What this task involves
Because the material must match the original, reproduce every line of it exactly.

Data extract
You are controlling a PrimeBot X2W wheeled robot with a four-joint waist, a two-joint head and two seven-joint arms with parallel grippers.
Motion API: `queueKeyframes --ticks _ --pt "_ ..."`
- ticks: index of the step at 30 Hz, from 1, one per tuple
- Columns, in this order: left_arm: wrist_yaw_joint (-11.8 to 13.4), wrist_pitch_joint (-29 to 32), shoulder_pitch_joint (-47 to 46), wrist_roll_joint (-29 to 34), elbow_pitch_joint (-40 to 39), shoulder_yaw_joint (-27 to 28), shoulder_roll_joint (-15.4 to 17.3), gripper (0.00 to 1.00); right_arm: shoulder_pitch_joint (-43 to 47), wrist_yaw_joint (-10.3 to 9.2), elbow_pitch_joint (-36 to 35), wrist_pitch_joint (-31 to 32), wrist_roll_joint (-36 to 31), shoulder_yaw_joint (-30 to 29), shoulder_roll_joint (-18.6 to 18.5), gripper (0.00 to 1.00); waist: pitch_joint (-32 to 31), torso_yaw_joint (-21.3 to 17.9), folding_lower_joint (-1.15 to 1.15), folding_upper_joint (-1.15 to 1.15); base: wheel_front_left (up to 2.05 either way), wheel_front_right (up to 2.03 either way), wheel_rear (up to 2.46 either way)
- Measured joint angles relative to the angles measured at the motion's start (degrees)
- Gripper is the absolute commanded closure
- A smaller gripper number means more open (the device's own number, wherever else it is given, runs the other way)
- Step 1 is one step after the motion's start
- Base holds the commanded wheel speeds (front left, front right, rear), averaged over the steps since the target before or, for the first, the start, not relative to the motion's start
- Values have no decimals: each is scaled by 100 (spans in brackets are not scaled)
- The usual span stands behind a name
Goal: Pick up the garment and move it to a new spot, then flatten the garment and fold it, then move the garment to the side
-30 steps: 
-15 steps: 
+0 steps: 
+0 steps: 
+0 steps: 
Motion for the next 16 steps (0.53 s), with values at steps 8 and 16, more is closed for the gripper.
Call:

Worked solution
You are controlling a PrimeBot X2W wheeled robot with a four-joint waist, a two-joint head and two seven-joint arms with parallel grippers.
Motion API: `queueKeyframes --ticks _ --pt "_ ..."`
- ticks: index of the step at 30 Hz, from 1, one per tuple
- Columns, in this order: left_arm: wrist_yaw_joint (-11.8 to 13.4), wrist_pitch_joint (-29 to 32), shoulder_pitch_joint (-47 to 46), wrist_roll_joint (-29 to 34), elbow_pitch_joint (-40 to 39), shoulder_yaw_joint (-27 to 28), shoulder_roll_joint (-15.4 to 17.3), gripper (0.00 to 1.00); right_arm: shoulder_pitch_joint (-43 to 47), wrist_yaw_joint (-10.3 to 9.2), elbow_pitch_joint (-36 to 35), wrist_pitch_joint (-31 to 32), wrist_roll_joint (-36 to 31), shoulder_yaw_joint (-30 to 29), shoulder_roll_joint (-18.6 to 18.5), gripper (0.00 to 1.00); waist: pitch_joint (-32 to 31), torso_yaw_joint (-21.3 to 17.9), folding_lower_joint (-1.15 to 1.15), folding_upper_joint (-1.15 to 1.15); base: wheel_front_left (up to 2.05 either way), wheel_front_right (up to 2.03 either way), wheel_rear (up to 2.46 either way)
- Measured joint angles relative to the angles measured at the motion's start (degrees)
- Gripper is the absolute commanded closure
- A smaller gripper number means more open (the device's own number, wherever else it is given, runs the other way)
- Step 1 is one step after the motion's start
- Base holds the commanded wheel speeds (front left, front right, rear), averaged over the steps since the target before or, for the first, the start, not relative to the motion's start
- Values have no decimals: each is scaled by 100 (spans in brackets are not scaled)
- The usual span stands behind a name
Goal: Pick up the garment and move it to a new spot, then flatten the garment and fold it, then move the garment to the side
-30 steps: 
-15 steps: 
+0 steps: 
+0 steps: 
+0 steps: 
Motion for the next 16 steps (0.53 s), with values at steps 8 and 16, more is closed for the gripper.
Call:

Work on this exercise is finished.